Problem details —
What is wanted is every record, duplicated word for word.

(Source material Opens)

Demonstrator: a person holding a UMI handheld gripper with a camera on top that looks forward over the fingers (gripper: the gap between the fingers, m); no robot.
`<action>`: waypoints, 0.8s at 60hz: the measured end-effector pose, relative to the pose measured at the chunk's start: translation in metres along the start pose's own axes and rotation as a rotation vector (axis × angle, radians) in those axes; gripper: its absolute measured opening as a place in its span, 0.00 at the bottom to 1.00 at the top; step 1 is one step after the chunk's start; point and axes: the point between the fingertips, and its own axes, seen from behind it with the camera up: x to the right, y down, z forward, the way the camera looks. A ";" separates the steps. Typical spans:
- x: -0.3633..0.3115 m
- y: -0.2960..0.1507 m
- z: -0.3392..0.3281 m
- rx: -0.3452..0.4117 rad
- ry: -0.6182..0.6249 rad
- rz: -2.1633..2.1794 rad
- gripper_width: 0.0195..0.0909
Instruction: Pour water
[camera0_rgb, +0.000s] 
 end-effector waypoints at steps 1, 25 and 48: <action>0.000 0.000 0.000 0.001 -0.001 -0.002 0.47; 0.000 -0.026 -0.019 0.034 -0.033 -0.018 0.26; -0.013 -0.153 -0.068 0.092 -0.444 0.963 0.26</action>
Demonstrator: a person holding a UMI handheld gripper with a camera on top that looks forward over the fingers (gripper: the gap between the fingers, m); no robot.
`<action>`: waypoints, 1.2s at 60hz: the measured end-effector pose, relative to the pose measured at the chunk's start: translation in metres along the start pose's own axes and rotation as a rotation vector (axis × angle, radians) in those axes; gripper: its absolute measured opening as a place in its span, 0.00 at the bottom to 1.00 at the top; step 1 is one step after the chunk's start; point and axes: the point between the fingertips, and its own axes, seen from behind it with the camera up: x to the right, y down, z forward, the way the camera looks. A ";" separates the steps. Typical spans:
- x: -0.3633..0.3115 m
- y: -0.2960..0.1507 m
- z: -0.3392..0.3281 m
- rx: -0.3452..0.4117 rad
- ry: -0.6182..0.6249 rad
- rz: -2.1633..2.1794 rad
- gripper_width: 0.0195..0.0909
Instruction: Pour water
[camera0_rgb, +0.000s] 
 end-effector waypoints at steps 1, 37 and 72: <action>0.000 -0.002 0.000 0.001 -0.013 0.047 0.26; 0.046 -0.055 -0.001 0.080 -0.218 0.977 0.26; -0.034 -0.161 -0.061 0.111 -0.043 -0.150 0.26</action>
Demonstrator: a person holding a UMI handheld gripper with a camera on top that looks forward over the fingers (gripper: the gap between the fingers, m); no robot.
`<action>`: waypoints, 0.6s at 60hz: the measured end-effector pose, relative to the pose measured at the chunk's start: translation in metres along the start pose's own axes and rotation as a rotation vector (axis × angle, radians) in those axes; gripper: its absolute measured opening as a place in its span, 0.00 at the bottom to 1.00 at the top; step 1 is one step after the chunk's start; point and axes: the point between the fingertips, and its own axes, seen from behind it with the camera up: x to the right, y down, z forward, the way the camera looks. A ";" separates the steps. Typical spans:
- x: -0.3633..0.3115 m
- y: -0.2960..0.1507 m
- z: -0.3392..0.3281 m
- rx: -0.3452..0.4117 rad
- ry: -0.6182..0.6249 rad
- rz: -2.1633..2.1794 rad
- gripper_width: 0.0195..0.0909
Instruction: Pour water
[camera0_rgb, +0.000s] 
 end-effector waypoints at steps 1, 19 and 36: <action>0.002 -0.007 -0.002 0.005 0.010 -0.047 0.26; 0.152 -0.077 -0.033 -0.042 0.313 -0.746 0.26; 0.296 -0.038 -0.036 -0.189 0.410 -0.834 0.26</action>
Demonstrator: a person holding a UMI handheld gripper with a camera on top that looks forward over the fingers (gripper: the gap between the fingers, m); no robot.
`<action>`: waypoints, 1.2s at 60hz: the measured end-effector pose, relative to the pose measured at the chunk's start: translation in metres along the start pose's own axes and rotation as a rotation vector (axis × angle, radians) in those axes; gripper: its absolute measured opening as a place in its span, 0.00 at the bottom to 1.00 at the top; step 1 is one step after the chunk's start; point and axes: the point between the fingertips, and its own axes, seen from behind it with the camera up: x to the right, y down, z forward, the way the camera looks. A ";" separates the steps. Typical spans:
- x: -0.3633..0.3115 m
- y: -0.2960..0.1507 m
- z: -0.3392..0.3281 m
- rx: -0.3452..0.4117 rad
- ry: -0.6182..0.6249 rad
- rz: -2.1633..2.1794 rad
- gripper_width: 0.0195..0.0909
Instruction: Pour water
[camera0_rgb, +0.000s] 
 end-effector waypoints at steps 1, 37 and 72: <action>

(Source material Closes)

Solved exercise —
Demonstrator: a person holding a UMI handheld gripper with a camera on top that looks forward over the fingers (gripper: the gap between the fingers, m); no robot.
`<action>`: waypoints, 0.8s at 60hz: the measured end-effector pose, relative to the pose measured at the chunk's start: translation in metres along the start pose's own axes and rotation as a rotation vector (axis × angle, radians) in those axes; gripper: its absolute measured opening as a place in its span, 0.00 at the bottom to 1.00 at the top; step 1 is one step after the chunk's start; point and axes: the point between the fingertips, and its own axes, seen from behind it with the camera up: x to the right, y down, z forward, the way the camera looks. A ";" separates the steps. Typical spans:
- x: -0.3633..0.3115 m
- y: -0.2960..0.1507 m
- z: -0.3392..0.3281 m
- rx: -0.3452..0.4117 rad
- ry: -0.6182..0.6249 rad
- rz: -2.1633..2.1794 rad
- gripper_width: 0.0195..0.0909
Instruction: Pour water
[camera0_rgb, +0.000s] 
 end-effector waypoints at steps 1, 25 and 48: <action>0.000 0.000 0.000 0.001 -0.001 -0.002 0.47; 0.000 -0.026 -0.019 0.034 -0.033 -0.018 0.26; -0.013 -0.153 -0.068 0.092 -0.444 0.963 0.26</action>
Demonstrator: a person holding a UMI handheld gripper with a camera on top that looks forward over the fingers (gripper: the gap between the fingers, m); no robot.
`<action>`: waypoints, 1.2s at 60hz: the measured end-effector pose, relative to the pose measured at the chunk's start: translation in metres along the start pose's own axes and rotation as a rotation vector (axis × angle, radians) in those axes; gripper: its absolute measured opening as a place in its span, 0.00 at the bottom to 1.00 at the top; step 1 is one step after the chunk's start; point and axes: the point between the fingertips, and its own axes, seen from behind it with the camera up: x to the right, y down, z forward, the way the camera looks. A ";" separates the steps. Typical spans:
- x: -0.3633..0.3115 m
- y: -0.2960..0.1507 m
- z: -0.3392..0.3281 m
- rx: -0.3452..0.4117 rad
- ry: -0.6182..0.6249 rad
- rz: -2.1633..2.1794 rad
- gripper_width: 0.0195..0.0909
Instruction: Pour water
[camera0_rgb, +0.000s] 
 end-effector waypoints at steps 1, 37 and 72: <action>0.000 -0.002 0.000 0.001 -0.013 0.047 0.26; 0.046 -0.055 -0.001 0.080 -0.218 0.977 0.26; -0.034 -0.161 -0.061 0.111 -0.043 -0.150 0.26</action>
Demonstrator: a person holding a UMI handheld gripper with a camera on top that looks forward over the fingers (gripper: the gap between the fingers, m); no robot.
`<action>`: waypoints, 0.6s at 60hz: the measured end-effector pose, relative to the pose measured at the chunk's start: translation in metres along the start pose's own axes and rotation as a rotation vector (axis × angle, radians) in those axes; gripper: its absolute measured opening as a place in its span, 0.00 at the bottom to 1.00 at the top; step 1 is one step after the chunk's start; point and axes: the point between the fingertips, and its own axes, seen from behind it with the camera up: x to the right, y down, z forward, the way the camera looks. A ";" separates the steps. Typical spans:
- x: -0.3633..0.3115 m
- y: -0.2960..0.1507 m
- z: -0.3392..0.3281 m
- rx: -0.3452..0.4117 rad
- ry: -0.6182..0.6249 rad
- rz: -2.1633..2.1794 rad
- gripper_width: 0.0195..0.0909
Instruction: Pour water
[camera0_rgb, +0.000s] 
 end-effector waypoints at steps 1, 19 and 36: <action>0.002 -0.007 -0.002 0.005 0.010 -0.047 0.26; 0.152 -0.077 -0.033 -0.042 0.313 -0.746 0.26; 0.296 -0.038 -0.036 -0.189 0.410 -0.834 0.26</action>
Demonstrator: a person holding a UMI handheld gripper with a camera on top that looks forward over the fingers (gripper: the gap between the fingers, m); no robot.
`<action>`: waypoints, 1.2s at 60hz: the measured end-effector pose, relative to the pose measured at the chunk's start: translation in metres along the start pose's own axes and rotation as a rotation vector (axis × angle, radians) in those axes; gripper: its absolute measured opening as a place in its span, 0.00 at the bottom to 1.00 at the top; step 1 is one step after the chunk's start; point and axes: the point between the fingertips, and its own axes, seen from behind it with the camera up: x to the right, y down, z forward, the way the camera looks. A ";" separates the steps. Typical spans:
- x: -0.3633..0.3115 m
- y: -0.2960..0.1507 m
- z: -0.3392..0.3281 m
- rx: -0.3452..0.4117 rad
- ry: -0.6182..0.6249 rad
- rz: -2.1633..2.1794 rad
- gripper_width: 0.0195..0.0909
Instruction: Pour water
[camera0_rgb, +0.000s] 
 end-effector waypoints at steps 1, 37 and 72: <action>

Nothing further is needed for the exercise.